7. The method for the structured recognition of the deep learning based universal certificate as claimed in claim 6, wherein the encoding of the visual image, the text characters and the position coordinates of the text entity respectively comprises a visual feature code, a text character feature code and a position feature code, wherein:

the visual feature coding method specifically includes: converting the detected text position information into a corresponding position in the extracted feature map in a ROIAlign mode according to the detected text position information, and then extracting a feature vector of the position to serve as a visual feature; or extracting a text image from the original image according to the detected text position information, and then performing feature extraction operation by using the feature extraction network again to serve as visual features;

the text character feature encoding mode specifically includes: firstly, adding an additional < cls > character to the head of a character string result obtained by text recognition for obtaining the whole information of the whole text, then coding each character in the character string into a 512-dimensional word vector through Embedding, finally obtaining a text coding result through a Transformer coder, and taking the first dimension of the result, namely the output of the position of the < cls > represents the text characteristic coding result of the whole character string;

the position feature coding mode specifically includes: firstly, normalizing a coordinate by using the width and the height of a picture, and then coding the normalized coordinate through a linear layer to obtain a position characteristic vector; specifically, let the coordinates of the text box be p _box ＝(x ₁ ,y ₁ ,x ₂ ,y ₂ ,x ₃ ,y ₃ ,x ₄ ,y ₄ ) The width of the picture is w, and the height of the picture is h, firstly, the text box coordinates are normalized to obtain normalized coordinate information:

8. The method for structured recognition of a generic document based on deep learning as claimed in any one of claims 1 to 7, wherein the capturing document image information and preprocessing the captured image to obtain a standardized document image specifically comprises:

acquiring certificate image information, and preprocessing the acquired image, including brightness correction, background cutting and rotation correction operations to obtain a standardized certificate image; the brightness correction is used for acquiring a certificate image with uniform brightness; the background cutting is used for removing the background of the certificate and acquiring the certificate image after the background is removed; the rotation correction is used for correcting the direction of the certificate image.

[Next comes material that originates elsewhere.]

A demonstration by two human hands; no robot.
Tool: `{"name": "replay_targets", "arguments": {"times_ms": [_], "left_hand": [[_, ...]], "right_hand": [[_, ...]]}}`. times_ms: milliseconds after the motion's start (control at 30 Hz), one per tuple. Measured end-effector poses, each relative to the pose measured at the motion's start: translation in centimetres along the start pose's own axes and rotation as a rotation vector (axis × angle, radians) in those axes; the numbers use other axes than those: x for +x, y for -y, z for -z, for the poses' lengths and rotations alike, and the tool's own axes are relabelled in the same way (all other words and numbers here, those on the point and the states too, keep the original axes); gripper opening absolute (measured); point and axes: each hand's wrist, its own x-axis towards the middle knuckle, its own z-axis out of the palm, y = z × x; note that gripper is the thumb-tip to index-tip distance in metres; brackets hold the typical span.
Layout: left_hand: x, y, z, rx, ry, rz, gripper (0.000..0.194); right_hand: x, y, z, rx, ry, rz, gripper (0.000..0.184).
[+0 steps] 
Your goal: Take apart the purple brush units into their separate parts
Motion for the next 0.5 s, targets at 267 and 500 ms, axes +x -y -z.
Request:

9. The method for structured recognition of a generic document based on deep learning as claimed in any one of claims 1 to 7, wherein the step of structuring the key text extraction result specifically comprises:

and sequentially reading the stored text position coordinates, the text recognition results and the text classification results according to lines, and converting the text position coordinates, the text recognition results and the text classification results into a structured form.

10. A general certificate structured recognition system based on deep learning is characterized by comprising an image acquisition module, an image preprocessing module, a text detection module, a text recognition module, a key text extraction module and an information processing and displaying module; wherein:

the image preprocessing module comprises brightness correction, background cutting and rotation correction operations and is used for extracting certificate images with uniform brightness, no background and correct direction from the original images;

the information processing and displaying module is used for carrying out structuralized processing and displaying on the key text and uploading the key text to a service system for processing.